(Instructions for the task): Start at the line below containing "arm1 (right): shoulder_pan" and stop at the line containing "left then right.". Repeat every line of that stretch exactly, and nothing outside it.
[Start of section]
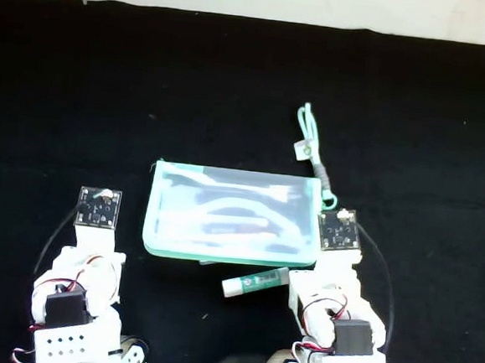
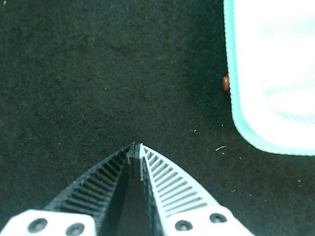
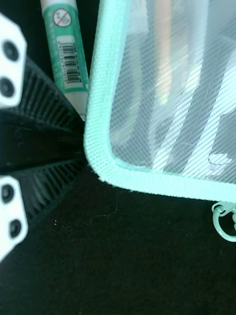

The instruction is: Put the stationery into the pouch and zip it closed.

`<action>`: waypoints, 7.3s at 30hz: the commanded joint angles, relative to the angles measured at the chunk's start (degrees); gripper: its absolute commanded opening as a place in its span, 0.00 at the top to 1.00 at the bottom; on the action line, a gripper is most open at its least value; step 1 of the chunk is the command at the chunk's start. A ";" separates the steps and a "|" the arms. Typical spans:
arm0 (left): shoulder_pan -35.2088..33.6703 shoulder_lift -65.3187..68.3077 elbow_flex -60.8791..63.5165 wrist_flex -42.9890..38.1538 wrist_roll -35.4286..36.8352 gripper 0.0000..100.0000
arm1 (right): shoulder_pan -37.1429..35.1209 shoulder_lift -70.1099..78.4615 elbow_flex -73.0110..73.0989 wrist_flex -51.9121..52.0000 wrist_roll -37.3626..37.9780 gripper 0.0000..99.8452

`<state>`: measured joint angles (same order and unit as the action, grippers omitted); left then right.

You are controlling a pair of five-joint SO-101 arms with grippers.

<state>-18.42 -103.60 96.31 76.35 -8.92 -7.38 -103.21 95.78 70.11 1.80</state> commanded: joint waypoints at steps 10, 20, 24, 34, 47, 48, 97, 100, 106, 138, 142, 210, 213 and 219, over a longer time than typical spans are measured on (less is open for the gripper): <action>2.24 0.13 0.84 0.26 -0.09 0.99 | 0.40 -0.31 7.87 -0.84 0.62 0.99; 6.29 0.04 0.84 -4.48 -0.35 0.99 | 0.66 -0.31 7.96 -15.16 0.62 0.99; 3.74 0.04 -1.10 -11.16 -0.44 0.99 | 0.75 -0.31 7.78 -21.58 0.62 0.99; -2.15 0.48 -27.65 7.12 -10.73 0.90 | 5.23 -0.31 -8.66 5.58 28.84 0.99; -1.89 5.05 -50.33 10.02 -14.15 0.89 | 23.08 1.63 -44.09 6.90 33.41 0.95; -1.89 7.52 -53.49 10.20 -13.89 0.89 | 23.08 3.56 -47.43 7.08 29.80 0.91; 5.32 110.55 -97.27 8.62 -7.30 0.89 | 1.63 178.59 -187.47 5.58 3.78 0.74; 5.32 110.55 -97.27 8.62 -7.30 0.89 | 1.63 178.68 -186.42 3.21 3.78 0.74; 5.32 110.55 -97.19 8.62 -7.30 0.89 | 1.63 178.59 -177.98 -3.56 3.78 0.74; 5.67 109.93 -97.54 9.14 -7.12 0.89 | 2.07 165.41 -197.23 7.08 3.52 0.99; 5.67 109.85 -97.71 9.14 -7.03 0.89 | 1.36 150.55 -196.97 12.09 3.43 0.99; 8.48 42.24 -99.21 18.73 -0.70 0.75 | -34.59 107.56 -172.97 -3.38 3.52 0.99; 8.48 42.95 -100.26 16.70 0.44 0.75 | -34.59 107.56 -172.97 -3.38 3.52 0.99; 8.48 49.27 -100.79 15.47 2.46 0.75 | -38.02 107.47 -173.05 -3.65 3.52 0.99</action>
<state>-9.45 -57.63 -3.38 93.23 -7.16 -43.60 5.27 -77.32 66.68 5.85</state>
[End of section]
(Solution to this exercise):
arm1 (right): shoulder_pan -37.1429..35.1209 shoulder_lift -70.1099..78.4615 elbow_flex -73.0110..73.0989 wrist_flex -51.9121..52.0000 wrist_roll -37.3626..37.9780 gripper 0.0000..99.8452

`<state>`: measured joint angles (same order and unit as the action, grippers omitted); left then right.

Nothing else remains to be done in this exercise.